YOUR GOAL:
Report every line below that carries the word "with".

━━━━━ SOURCE DATA

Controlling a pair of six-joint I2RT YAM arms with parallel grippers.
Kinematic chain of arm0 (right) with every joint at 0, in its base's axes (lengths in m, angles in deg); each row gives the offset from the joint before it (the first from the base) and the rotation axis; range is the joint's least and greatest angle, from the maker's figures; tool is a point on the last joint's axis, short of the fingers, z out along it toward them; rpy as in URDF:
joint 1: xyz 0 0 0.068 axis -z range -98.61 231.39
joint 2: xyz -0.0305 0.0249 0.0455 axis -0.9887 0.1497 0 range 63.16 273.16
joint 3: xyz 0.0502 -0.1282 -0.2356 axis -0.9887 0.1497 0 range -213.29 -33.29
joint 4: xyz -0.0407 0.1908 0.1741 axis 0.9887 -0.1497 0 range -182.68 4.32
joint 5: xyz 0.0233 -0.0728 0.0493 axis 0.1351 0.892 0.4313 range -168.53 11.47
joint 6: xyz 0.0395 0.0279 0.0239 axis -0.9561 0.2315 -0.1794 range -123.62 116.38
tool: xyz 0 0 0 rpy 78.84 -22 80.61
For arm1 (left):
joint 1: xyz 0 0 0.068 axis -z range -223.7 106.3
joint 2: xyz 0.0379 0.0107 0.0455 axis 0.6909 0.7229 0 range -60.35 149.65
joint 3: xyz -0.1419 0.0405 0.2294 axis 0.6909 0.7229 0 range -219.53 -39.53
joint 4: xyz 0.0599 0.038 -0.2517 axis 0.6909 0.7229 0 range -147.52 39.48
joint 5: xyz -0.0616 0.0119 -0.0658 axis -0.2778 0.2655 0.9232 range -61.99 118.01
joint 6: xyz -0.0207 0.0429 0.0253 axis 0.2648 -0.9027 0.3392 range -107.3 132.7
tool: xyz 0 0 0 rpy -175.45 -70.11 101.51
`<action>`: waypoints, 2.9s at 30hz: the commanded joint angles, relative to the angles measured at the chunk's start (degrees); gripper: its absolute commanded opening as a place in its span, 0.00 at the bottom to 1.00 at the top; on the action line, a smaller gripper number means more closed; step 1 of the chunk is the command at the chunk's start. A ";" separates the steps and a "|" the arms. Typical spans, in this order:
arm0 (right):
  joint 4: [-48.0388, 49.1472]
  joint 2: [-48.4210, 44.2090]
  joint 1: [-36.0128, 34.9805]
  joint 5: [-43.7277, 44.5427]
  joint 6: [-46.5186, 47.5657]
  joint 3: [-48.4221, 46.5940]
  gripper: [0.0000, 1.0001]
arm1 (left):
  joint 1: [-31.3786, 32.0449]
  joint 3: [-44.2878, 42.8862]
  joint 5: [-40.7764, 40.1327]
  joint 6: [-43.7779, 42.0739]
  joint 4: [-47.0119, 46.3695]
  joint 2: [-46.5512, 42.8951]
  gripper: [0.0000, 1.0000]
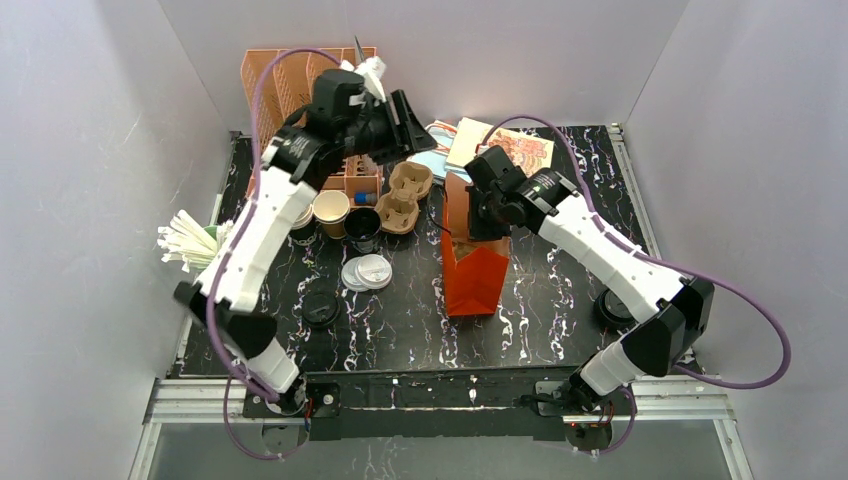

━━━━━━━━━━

RESPONSE:
Controlling a pair of six-joint I2RT YAM arms with parallel grippers.
Kinematic chain of arm0 (right) with every joint at 0, in its base's axes (lengths in m, angles in deg); each row gives the offset from the joint before it (the first from the base) and the rotation axis; range is the joint's least and greatest angle, from the maker's figures; tool is a point on the last joint's axis, short of the fingers, z out along it toward them; rpy as in URDF:

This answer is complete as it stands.